The University of Rochester physicians set out to help Fabbio remove his tumor without causing him to lose his musical abilities. Today, there are many technologies that allow one to study the brain noninvasively. An MRI was the main technology used for Dan’s operation, as it allows for the creation of a map of brain function. The ability to read, to name objects and many other functions can be mapped using an MRI before one goes into surgery. It allows the patient to to be awake during the mapping process of their surgery. This allows critical functions to be mapped in real time by the surgeon who is stimulating the brain while the patient is performing tasks. Dr. Marvin from Eastman School of Music who studies music cognition, helped the surgeons with Dan Fabbio’s awake mapping. With Dr. Marvin, the doctors came up with a test in which Dan would hear a piano melody or a sentence and he would have to repeat the sentence back or hum the piano melody back. Dr. Marvin would listen to the tune to see if it was right or wrong. The doctors spent many days with Fabbio before the surgery, allowing them to create an exact map showing where the music center was located in the brain in relation to the tumor. Additionally, they had Fabbio play his saxophone while having an MRI as that would give greater accuracy of where the music center was in the brain.
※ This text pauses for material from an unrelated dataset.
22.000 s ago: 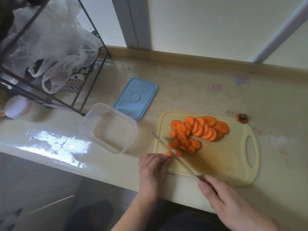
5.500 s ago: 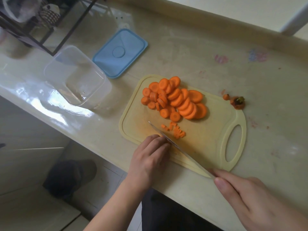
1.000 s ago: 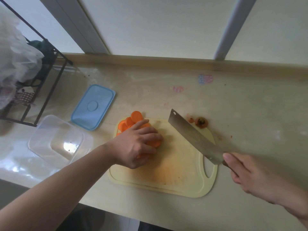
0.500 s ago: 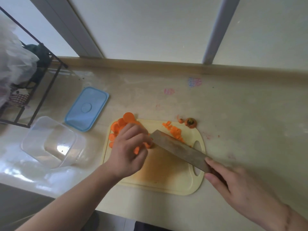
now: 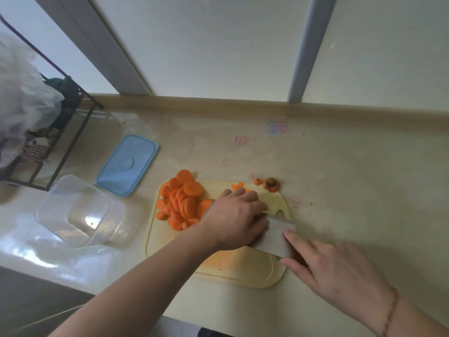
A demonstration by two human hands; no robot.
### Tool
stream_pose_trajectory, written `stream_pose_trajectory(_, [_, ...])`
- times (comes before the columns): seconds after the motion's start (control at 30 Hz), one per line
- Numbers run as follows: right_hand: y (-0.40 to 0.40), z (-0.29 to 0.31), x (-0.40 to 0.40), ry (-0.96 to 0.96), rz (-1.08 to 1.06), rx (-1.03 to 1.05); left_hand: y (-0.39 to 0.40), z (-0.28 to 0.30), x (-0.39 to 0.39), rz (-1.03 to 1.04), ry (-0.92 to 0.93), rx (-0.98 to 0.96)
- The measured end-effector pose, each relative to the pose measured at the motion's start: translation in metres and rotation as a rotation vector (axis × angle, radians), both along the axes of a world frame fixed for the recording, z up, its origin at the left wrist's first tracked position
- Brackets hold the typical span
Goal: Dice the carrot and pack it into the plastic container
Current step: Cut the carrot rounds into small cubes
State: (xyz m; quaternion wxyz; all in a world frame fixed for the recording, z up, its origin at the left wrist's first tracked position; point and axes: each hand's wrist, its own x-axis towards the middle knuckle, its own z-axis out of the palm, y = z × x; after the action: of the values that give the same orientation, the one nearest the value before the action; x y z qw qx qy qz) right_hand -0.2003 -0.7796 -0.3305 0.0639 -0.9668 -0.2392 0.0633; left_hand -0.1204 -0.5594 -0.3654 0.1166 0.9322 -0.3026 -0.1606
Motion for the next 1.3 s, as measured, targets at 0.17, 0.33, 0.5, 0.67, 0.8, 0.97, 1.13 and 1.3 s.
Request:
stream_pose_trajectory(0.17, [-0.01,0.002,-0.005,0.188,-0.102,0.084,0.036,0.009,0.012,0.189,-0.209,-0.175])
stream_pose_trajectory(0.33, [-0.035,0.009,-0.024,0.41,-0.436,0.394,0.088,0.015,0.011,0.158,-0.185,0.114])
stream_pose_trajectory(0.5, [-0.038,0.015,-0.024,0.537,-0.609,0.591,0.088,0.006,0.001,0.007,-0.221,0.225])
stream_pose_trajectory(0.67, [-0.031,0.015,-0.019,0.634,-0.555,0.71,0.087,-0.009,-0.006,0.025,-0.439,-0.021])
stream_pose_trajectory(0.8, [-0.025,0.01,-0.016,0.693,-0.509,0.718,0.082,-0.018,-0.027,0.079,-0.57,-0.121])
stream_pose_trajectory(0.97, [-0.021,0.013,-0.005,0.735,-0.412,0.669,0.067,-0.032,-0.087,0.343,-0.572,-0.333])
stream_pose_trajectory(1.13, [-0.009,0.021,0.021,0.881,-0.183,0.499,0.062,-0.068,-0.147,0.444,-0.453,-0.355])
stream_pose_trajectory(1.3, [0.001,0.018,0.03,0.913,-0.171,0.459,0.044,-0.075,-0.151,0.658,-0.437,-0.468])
During the surgical procedure to remove the tumor, Dan lay on his side on the operating table listening to similar piano melodies that he had heard during the

Dan Fabbio playing music after his surgery

MRI scanning prior to the surgery.  He was asked to repeat them back. When he repeated the melodies, the part of the brain that was being used lit up on the brain map. The physicians were therefore able to avoid damage to the parts of the brain which have to do with Dan’s musical ability. After the surgery was complete and the tumor was removed, the doctors gave Dan his saxophone, and he was able to play just as beautifully as he had before the tumor! Dan Fabbio was able to go back to work after the surgery, and he said that he felt his music abilities were not compromised and were the same as they had been before the tumor.

The physicians of University of Rochester were able to bring the cognitive science laboratory into the operating room. They now are trying to use similar methods for other patients. Each operation the doctors do allows them to learn more about the brain, making future operations even more successful. It is incredible how advanced neurosurgery has become!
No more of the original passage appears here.